About this task =>
Count how many lines in the entries below hold the string "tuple", and respond with that number only.

[Collected data]

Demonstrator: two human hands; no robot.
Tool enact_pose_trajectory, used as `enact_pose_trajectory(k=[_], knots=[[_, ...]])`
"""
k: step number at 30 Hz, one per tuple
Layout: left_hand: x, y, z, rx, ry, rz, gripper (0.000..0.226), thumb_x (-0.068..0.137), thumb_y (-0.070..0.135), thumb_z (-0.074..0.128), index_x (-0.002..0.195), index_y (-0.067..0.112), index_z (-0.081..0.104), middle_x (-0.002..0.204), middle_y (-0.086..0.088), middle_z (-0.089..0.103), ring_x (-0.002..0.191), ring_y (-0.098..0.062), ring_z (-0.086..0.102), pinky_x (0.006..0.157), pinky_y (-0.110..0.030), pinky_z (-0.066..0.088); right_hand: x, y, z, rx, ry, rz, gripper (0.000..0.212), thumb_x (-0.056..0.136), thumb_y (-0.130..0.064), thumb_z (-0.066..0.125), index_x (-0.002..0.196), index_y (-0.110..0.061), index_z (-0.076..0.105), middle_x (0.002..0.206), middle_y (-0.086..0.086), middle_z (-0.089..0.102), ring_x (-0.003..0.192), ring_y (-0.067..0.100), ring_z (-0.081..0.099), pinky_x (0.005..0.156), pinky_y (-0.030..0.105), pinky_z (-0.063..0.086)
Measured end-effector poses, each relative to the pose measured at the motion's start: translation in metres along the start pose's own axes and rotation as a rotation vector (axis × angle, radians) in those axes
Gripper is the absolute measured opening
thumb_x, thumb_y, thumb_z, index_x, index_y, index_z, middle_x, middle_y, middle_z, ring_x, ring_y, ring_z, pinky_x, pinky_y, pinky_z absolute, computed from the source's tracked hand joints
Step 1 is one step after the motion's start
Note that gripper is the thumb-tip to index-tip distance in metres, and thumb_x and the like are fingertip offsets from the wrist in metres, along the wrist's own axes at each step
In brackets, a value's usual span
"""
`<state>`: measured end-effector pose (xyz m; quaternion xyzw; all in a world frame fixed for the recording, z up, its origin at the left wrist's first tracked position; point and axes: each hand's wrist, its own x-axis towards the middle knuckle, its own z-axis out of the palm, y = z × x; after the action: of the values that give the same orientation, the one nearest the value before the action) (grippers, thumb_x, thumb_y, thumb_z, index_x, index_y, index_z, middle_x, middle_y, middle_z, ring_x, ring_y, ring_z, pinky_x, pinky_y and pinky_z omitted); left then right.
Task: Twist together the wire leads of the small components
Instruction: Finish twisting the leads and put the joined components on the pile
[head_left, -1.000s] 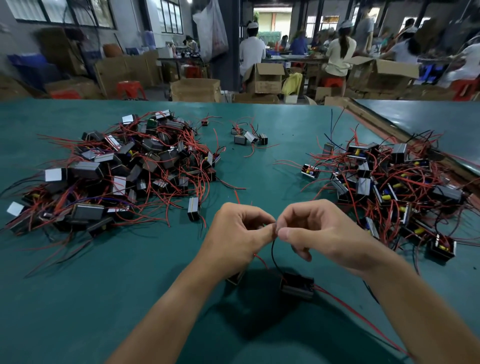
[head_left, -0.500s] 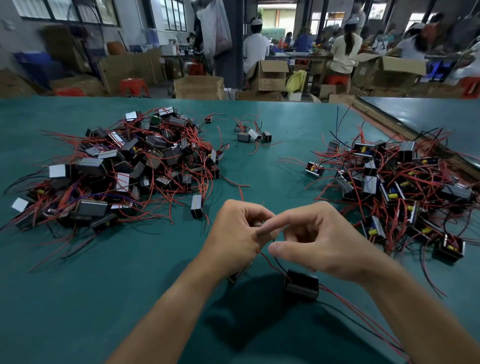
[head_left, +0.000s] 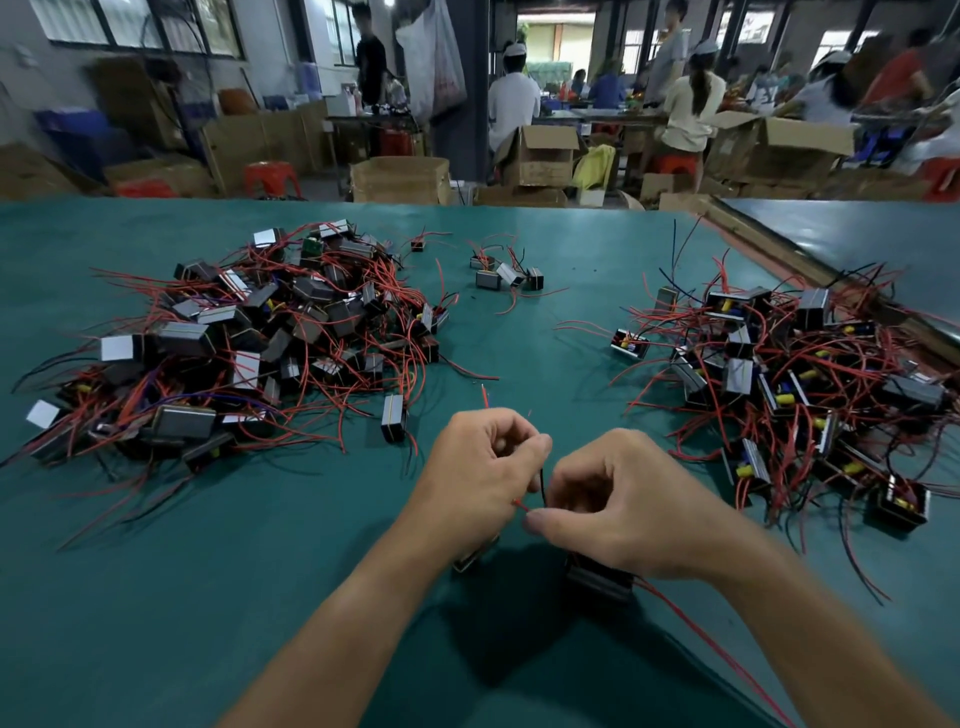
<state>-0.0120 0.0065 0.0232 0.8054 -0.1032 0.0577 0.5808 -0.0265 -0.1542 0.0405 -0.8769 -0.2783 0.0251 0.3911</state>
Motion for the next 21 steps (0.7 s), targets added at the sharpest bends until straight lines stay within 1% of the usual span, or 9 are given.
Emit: enact_pose_trajectory(k=[2,5,7,9,11,13,15,18,21], knots=[[0.0005,-0.0016,0.0006,-0.010,0.013,-0.034,0.023,0.090,0.010,0.062,0.068,0.009,0.060,0.046,0.004,0.058,0.038,-0.003,0.042,0.043,-0.016,0.035,0.0012,-0.0001,0.0005,-0.047,0.035,-0.001,0.038,0.074,-0.037,0.076,0.055,-0.011,0.055,0.047,0.007,0.047,0.044,0.004,0.033,0.044,0.025,0.029],[0.0009,-0.0025,0.0026,-0.037,0.038,-0.059,0.026,0.089,0.009,0.064,0.064,0.011,0.058,0.045,0.004,0.059,0.036,-0.002,0.046,0.042,-0.014,0.036,0.0011,-0.0004,0.0013,0.063,-0.011,0.008,0.030,0.077,-0.031,0.078,0.058,-0.014,0.061,0.048,0.009,0.041,0.047,0.010,0.032,0.045,0.028,0.025],[0.0011,-0.0036,0.0031,-0.021,0.058,-0.067,0.027,0.088,0.010,0.066,0.062,0.013,0.057,0.045,0.003,0.060,0.037,-0.003,0.048,0.043,-0.016,0.037,0.0008,0.0000,0.0011,0.146,-0.048,0.013,0.022,0.080,-0.023,0.078,0.062,-0.015,0.067,0.048,0.001,0.038,0.047,0.010,0.030,0.045,0.027,0.023],[0.0012,-0.0059,0.0029,0.015,0.075,-0.073,0.027,0.086,0.014,0.068,0.061,0.014,0.057,0.047,0.000,0.062,0.039,-0.008,0.051,0.047,-0.021,0.039,0.0012,0.0009,0.0006,0.179,-0.076,0.014,0.020,0.081,-0.015,0.076,0.063,-0.014,0.067,0.049,-0.001,0.041,0.048,0.012,0.032,0.046,0.028,0.024],[0.0011,-0.0075,0.0031,0.032,0.084,-0.072,0.025,0.082,0.019,0.069,0.061,0.012,0.058,0.050,-0.003,0.065,0.043,-0.014,0.054,0.051,-0.029,0.043,0.0020,0.0026,0.0004,0.209,-0.078,0.018,0.021,0.081,-0.010,0.073,0.062,-0.013,0.065,0.051,0.000,0.042,0.050,0.012,0.033,0.047,0.030,0.025],[0.0011,-0.0071,0.0039,0.044,0.094,-0.069,0.022,0.075,0.027,0.066,0.061,0.011,0.059,0.051,-0.004,0.066,0.044,-0.015,0.057,0.051,-0.034,0.046,0.0022,0.0038,0.0002,0.233,-0.064,0.024,0.020,0.079,-0.011,0.070,0.061,-0.012,0.063,0.050,-0.003,0.043,0.049,0.010,0.034,0.046,0.027,0.026],[0.0015,-0.0064,0.0045,0.067,0.107,-0.075,0.024,0.070,0.033,0.062,0.061,0.012,0.059,0.051,-0.003,0.065,0.044,-0.015,0.056,0.051,-0.034,0.047,0.0028,0.0047,0.0001,0.232,-0.043,0.032,0.015,0.074,-0.015,0.064,0.060,-0.011,0.060,0.050,-0.006,0.044,0.048,0.009,0.035,0.046,0.024,0.027],[0.0022,-0.0072,0.0047,0.105,0.113,-0.076,0.026,0.068,0.038,0.060,0.060,0.013,0.059,0.049,-0.002,0.065,0.041,-0.013,0.050,0.050,-0.031,0.042,0.0043,0.0063,-0.0001,0.206,-0.032,0.020,0.015,0.073,-0.016,0.060,0.059,-0.014,0.056,0.050,-0.006,0.040,0.049,0.009,0.033,0.046,0.025,0.026],[0.0020,-0.0075,0.0048,0.142,0.127,-0.071,0.029,0.068,0.041,0.059,0.060,0.013,0.059,0.050,-0.002,0.065,0.042,-0.015,0.050,0.050,-0.035,0.045,0.0050,0.0070,-0.0001,0.194,-0.029,0.007,0.018,0.074,-0.014,0.060,0.057,-0.015,0.053,0.050,-0.007,0.037,0.049,0.007,0.031,0.046,0.024,0.025]])
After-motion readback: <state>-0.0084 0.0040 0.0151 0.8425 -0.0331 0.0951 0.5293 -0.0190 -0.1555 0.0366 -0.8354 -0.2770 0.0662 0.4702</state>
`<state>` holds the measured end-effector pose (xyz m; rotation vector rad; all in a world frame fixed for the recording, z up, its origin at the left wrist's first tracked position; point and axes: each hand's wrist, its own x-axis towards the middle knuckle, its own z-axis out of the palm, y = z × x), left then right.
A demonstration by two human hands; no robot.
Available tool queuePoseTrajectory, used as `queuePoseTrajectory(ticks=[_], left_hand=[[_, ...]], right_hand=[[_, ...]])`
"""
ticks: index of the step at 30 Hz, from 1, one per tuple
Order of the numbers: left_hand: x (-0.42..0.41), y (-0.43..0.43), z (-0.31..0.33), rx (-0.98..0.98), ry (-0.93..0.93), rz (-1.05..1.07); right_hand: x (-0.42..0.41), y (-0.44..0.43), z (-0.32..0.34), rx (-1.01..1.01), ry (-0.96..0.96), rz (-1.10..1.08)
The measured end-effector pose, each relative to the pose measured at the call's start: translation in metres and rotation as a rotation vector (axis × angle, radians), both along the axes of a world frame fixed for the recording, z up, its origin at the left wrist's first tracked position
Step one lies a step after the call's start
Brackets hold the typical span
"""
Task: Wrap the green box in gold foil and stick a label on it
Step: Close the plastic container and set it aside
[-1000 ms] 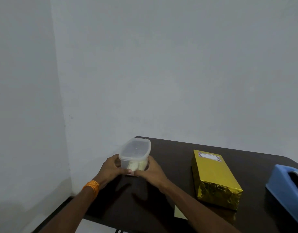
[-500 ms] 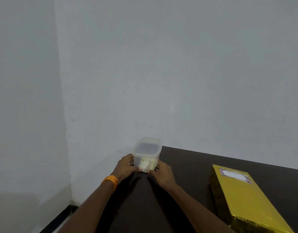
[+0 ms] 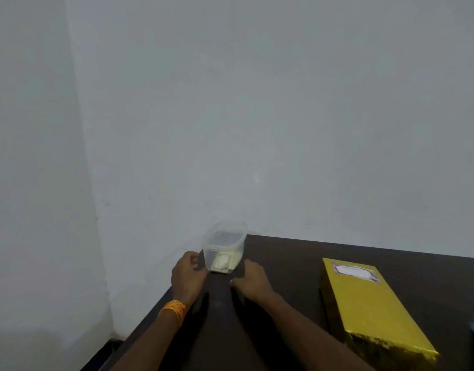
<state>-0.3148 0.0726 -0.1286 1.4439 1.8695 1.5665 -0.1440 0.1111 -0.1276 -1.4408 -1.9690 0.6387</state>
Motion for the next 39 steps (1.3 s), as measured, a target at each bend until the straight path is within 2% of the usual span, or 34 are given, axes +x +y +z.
queuePoseTrajectory(ticks=[2,4,10,14,17,20,26,29,34,39], left_hand=[[0.011,-0.017,0.006,0.075,0.046,0.066],[0.025,-0.031,0.021,0.128,0.067,0.042],[0.126,-0.058,0.074,0.240,0.061,-0.230],[0.218,-0.071,0.095,0.274,0.123,-0.388],[0.280,-0.082,0.105,0.284,0.057,-0.486],[0.328,-0.093,0.103,0.221,-0.016,-0.577],[0.415,-0.097,0.071,0.006,-0.004,-0.776],[0.441,-0.098,0.056,-0.094,0.037,-0.819],[0.465,-0.097,0.033,-0.291,0.043,-0.905],[0.475,-0.090,0.017,-0.315,-0.057,-0.905]], right_hand=[[0.012,-0.015,0.006,0.006,-0.011,-0.007],[0.027,-0.034,0.019,0.058,0.001,-0.032],[0.114,-0.093,0.064,0.286,-0.060,-0.131],[0.184,-0.125,0.101,0.330,0.018,-0.207],[0.235,-0.149,0.118,0.393,0.048,-0.271],[0.284,-0.168,0.115,0.451,0.026,-0.385],[0.363,-0.219,0.080,0.513,0.014,-0.646],[0.385,-0.237,0.060,0.450,0.065,-0.693],[0.410,-0.244,0.024,0.205,0.147,-0.717],[0.417,-0.235,0.009,0.191,0.191,-0.688]])
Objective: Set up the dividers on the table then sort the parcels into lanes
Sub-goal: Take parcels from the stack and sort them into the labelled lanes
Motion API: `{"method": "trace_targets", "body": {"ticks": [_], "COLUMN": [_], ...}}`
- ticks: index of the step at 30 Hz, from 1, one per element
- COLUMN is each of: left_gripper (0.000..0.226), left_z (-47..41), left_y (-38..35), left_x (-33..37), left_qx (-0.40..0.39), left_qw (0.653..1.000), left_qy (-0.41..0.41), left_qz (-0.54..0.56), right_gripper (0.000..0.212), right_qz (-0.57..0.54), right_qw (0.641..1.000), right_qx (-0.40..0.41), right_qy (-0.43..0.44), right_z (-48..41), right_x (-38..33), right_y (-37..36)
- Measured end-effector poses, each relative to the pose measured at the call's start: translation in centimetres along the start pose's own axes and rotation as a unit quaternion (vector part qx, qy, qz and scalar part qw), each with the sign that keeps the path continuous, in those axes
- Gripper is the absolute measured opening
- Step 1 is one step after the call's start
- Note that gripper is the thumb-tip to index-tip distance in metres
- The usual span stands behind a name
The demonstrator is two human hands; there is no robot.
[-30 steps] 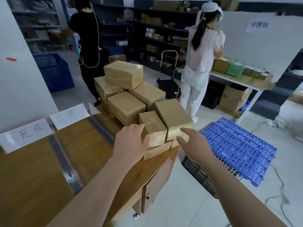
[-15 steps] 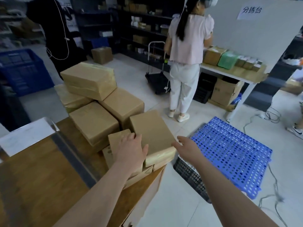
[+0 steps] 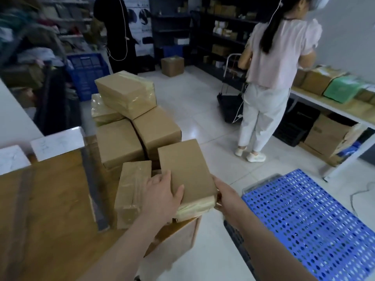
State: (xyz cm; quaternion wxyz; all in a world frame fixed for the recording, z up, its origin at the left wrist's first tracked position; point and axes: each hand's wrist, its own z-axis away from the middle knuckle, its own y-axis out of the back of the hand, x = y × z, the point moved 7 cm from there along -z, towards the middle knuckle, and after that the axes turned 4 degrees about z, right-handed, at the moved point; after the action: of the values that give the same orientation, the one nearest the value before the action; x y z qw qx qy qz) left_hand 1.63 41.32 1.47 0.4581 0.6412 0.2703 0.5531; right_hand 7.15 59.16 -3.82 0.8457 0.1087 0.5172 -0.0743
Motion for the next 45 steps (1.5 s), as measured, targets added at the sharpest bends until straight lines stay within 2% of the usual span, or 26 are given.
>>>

Result for this task =>
2